Output all the records word for word. Drop the pictures.

[DATA SUPPLIED Boundary: Start]

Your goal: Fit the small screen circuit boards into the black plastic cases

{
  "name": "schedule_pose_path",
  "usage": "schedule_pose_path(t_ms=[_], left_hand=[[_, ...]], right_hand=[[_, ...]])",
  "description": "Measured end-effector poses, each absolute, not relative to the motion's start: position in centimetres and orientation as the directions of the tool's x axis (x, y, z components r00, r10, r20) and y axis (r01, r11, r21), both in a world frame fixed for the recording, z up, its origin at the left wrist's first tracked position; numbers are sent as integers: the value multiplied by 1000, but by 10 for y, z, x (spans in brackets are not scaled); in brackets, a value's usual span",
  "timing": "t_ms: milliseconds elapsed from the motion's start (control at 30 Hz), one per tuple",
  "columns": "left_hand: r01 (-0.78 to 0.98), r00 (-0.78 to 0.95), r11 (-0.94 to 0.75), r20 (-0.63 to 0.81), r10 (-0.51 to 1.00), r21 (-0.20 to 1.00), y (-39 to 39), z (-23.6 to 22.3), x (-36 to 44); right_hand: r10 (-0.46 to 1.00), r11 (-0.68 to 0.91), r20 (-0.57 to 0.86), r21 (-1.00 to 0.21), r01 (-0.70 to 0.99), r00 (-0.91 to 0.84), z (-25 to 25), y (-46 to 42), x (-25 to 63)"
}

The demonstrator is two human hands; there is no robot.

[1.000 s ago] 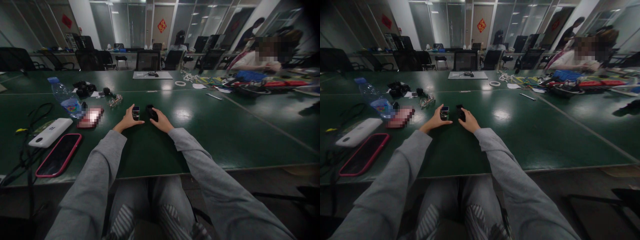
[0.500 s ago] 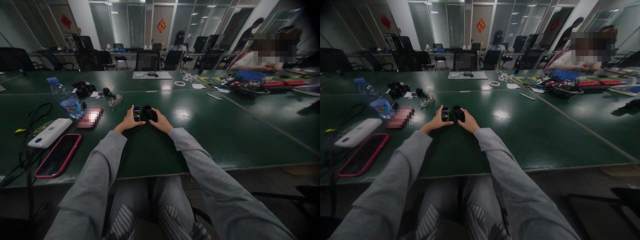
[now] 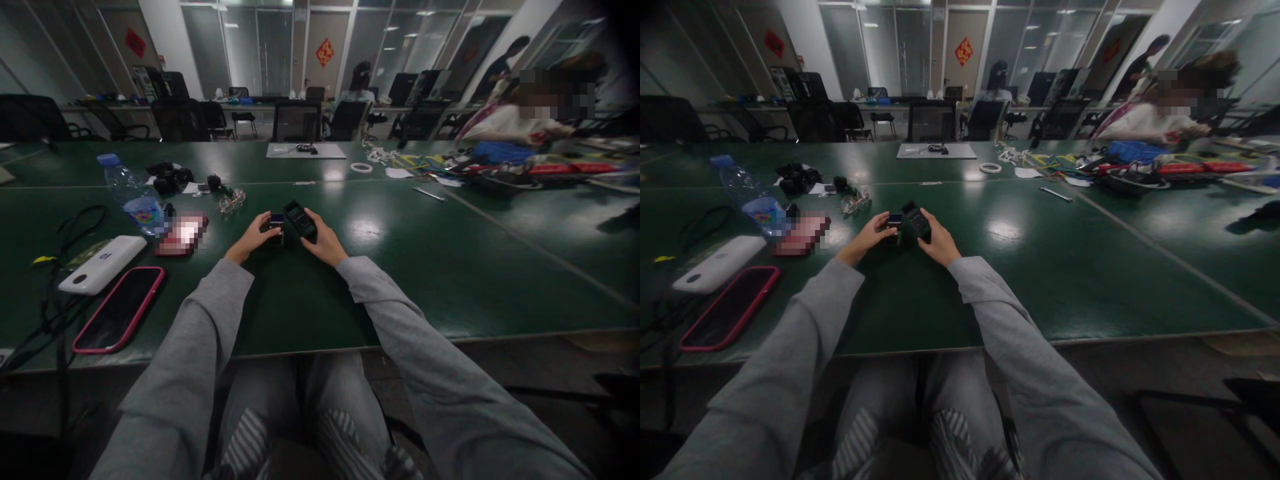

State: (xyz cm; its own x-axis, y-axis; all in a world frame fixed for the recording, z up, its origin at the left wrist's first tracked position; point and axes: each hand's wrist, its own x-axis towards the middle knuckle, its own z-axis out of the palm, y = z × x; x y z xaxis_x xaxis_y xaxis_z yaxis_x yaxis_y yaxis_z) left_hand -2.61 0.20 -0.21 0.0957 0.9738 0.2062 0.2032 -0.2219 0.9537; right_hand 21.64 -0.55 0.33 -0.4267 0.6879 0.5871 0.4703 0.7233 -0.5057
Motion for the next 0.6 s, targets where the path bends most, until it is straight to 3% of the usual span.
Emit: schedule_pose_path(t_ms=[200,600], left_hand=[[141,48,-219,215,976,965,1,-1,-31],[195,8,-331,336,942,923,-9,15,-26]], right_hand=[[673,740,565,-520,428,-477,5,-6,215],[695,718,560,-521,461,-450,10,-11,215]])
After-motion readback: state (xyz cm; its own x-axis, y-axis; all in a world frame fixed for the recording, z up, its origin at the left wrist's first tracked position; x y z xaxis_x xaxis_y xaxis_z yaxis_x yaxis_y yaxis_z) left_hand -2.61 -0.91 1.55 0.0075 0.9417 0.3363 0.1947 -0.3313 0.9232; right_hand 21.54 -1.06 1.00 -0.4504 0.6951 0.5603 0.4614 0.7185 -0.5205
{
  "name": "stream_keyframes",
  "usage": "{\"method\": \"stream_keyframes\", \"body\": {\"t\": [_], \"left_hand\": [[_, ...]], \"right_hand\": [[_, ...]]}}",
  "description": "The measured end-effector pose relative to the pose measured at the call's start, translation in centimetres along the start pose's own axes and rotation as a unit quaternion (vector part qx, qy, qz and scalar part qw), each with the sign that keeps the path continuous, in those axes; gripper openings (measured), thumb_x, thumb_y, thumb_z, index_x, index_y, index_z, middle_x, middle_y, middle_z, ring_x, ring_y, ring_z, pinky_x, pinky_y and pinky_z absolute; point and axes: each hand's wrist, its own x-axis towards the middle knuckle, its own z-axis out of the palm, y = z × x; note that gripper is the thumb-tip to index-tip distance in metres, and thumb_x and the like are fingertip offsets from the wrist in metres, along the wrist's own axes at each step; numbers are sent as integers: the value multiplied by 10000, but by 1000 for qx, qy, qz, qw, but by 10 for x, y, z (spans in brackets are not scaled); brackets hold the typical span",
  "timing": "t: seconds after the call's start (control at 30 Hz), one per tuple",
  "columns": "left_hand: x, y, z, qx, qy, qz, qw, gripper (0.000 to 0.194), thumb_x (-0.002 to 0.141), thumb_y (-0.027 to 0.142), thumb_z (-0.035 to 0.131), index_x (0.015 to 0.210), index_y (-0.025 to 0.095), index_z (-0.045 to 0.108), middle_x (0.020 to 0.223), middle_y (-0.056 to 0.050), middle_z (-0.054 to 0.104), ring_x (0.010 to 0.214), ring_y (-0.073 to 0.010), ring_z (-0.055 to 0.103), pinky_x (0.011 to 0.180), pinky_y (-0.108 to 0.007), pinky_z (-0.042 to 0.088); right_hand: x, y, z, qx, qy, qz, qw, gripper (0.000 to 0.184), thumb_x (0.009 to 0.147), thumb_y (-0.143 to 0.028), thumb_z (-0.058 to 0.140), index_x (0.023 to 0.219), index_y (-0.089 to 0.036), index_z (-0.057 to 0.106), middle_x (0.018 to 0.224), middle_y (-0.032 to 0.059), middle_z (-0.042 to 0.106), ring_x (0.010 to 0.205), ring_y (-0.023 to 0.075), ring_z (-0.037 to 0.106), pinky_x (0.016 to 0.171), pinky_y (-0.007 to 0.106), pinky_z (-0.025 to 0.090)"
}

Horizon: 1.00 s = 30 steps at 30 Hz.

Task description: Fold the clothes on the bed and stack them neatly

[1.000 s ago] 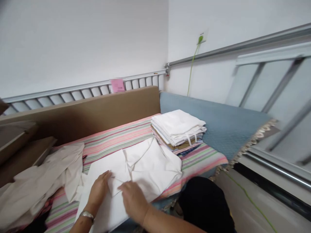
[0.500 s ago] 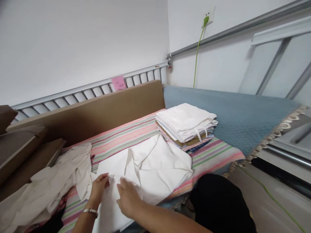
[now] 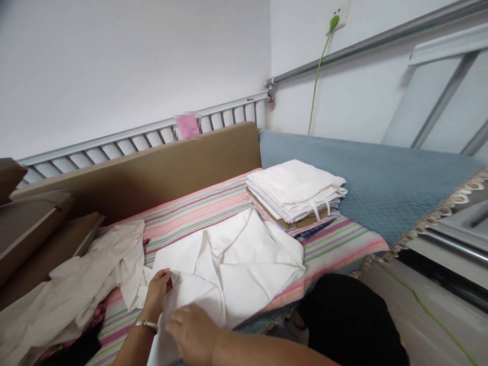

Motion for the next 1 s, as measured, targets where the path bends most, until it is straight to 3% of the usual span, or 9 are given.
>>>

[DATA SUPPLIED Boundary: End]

### EXERCISE RESULT
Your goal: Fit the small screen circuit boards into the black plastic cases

{
  "name": "schedule_pose_path",
  "usage": "schedule_pose_path(t_ms=[_], left_hand=[[_, ...]], right_hand=[[_, ...]])",
  "description": "Measured end-effector poses, each absolute, not relative to the motion's start: position in centimetres and orientation as the directions of the tool's x axis (x, y, z components r00, r10, r20) and y axis (r01, r11, r21), both in a world frame fixed for the recording, z up, its origin at the left wrist's first tracked position; numbers are sent as integers: the value multiplied by 1000, but by 10 for y, z, x (spans in brackets are not scaled); in brackets, a value's usual span",
  "timing": "t_ms: milliseconds elapsed from the motion's start (control at 30 Hz), one per tuple",
  "columns": "left_hand: r01 (-0.78 to 0.98), r00 (-0.78 to 0.95), r11 (-0.94 to 0.75), r20 (-0.63 to 0.81), r10 (-0.51 to 1.00), r21 (-0.20 to 1.00), y (-39 to 39), z (-23.6 to 22.3), x (-36 to 44); right_hand: r10 (-0.46 to 1.00), r11 (-0.68 to 0.91), r20 (-0.57 to 0.86), r21 (-1.00 to 0.21), r01 (-0.70 to 0.99), r00 (-0.91 to 0.84), z (-25 to 25), y (-46 to 42), x (-25 to 63)"
}

The demonstrator is two human hands; there is no robot.

[1.000 s ago] 
[0.500 s ago] 
[now] 

State: (xyz cm; its own x-axis, y-axis; all in a world frame fixed for the recording, z up, its origin at the left wrist's first tracked position; point and axes: each hand's wrist, its own x-axis towards the middle knuckle, its own z-axis out of the palm, y = z × x; x y z xaxis_x xaxis_y xaxis_z yaxis_x yaxis_y yaxis_z) left_hand -2.61 0.20 -0.21 0.0957 0.9738 0.2062 0.2032 -0.2219 0.9537; right_hand 21.64 -0.55 0.33 -0.4267 0.6879 0.5871 0.4703 0.7233 -0.5057
Motion for the next 0.6 s, targets where the path bends most, until it is straight to 3% of the usual span.
Emit: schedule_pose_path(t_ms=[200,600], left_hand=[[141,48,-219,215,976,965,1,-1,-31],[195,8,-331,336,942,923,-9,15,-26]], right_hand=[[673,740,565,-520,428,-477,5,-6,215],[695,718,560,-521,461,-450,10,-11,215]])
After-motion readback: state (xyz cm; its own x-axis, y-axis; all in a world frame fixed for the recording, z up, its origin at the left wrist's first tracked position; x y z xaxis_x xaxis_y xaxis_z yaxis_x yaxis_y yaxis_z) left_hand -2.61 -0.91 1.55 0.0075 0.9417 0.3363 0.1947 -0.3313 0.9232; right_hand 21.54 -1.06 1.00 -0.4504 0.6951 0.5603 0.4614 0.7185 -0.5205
{
  "name": "stream_keyframes",
  "usage": "{\"method\": \"stream_keyframes\", \"body\": {\"t\": [_], \"left_hand\": [[_, ...]], \"right_hand\": [[_, ...]]}}",
  "description": "The measured end-effector pose relative to the pose measured at the call's start, translation in centimetres along the start pose's own axes and rotation as a unit quaternion (vector part qx, qy, qz and scalar part qw), each with the sign that keeps the path continuous, in those axes; gripper openings (measured), thumb_x, thumb_y, thumb_z, index_x, index_y, index_z, middle_x, middle_y, middle_z, ring_x, ring_y, ring_z, pinky_x, pinky_y and pinky_z absolute; point and axes: each hand's wrist, its own x-axis towards the middle knuckle, its own z-axis out of the palm, y = z × x; note that gripper is the thumb-tip to index-tip distance in metres, and thumb_x and the like are fingertip offsets from the wrist in metres, along the wrist's own axes at each step; numbers are sent as integers: the value multiplied by 10000, but by 1000 for qx, qy, qz, qw, but by 10 for x, y, z (spans in brackets are not scaled); brackets hold the typical span",
  "timing": "t: seconds after the call's start (control at 30 Hz), one per tuple",
  "columns": "left_hand: x, y, z, qx, qy, qz, qw, gripper (0.000 to 0.194), thumb_x (-0.002 to 0.141), thumb_y (-0.027 to 0.142), thumb_z (-0.035 to 0.131), index_x (0.015 to 0.210), index_y (-0.025 to 0.095), index_z (-0.045 to 0.108), middle_x (0.020 to 0.223), middle_y (-0.056 to 0.050), middle_z (-0.054 to 0.104), ring_x (0.010 to 0.214), ring_y (-0.073 to 0.010), ring_z (-0.055 to 0.103), pinky_x (0.011 to 0.180), pinky_y (-0.108 to 0.007), pinky_z (-0.042 to 0.088); right_hand: x, y, z, qx, qy, qz, qw, gripper (0.000 to 0.184), thumb_x (0.009 to 0.147), thumb_y (-0.143 to 0.028), thumb_z (-0.058 to 0.140), index_x (0.023 to 0.219), index_y (-0.089 to 0.036), index_z (-0.057 to 0.106), middle_x (0.018 to 0.224), middle_y (-0.032 to 0.059), middle_z (-0.042 to 0.106), ring_x (0.010 to 0.205), ring_y (-0.023 to 0.075), ring_z (-0.037 to 0.106), pinky_x (0.016 to 0.171), pinky_y (-0.007 to 0.106), pinky_z (-0.025 to 0.090)"
}

Horizon: 1.00 s = 30 steps at 30 Hz.

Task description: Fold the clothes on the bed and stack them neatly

[1.000 s ago] 
[0.500 s ago] 
[now] 

Motion for the next 1 s, as measured, targets where the path bends most, until it is straight to 3% of the usual span, or 9 are given.
>>>

The exercise is now complete.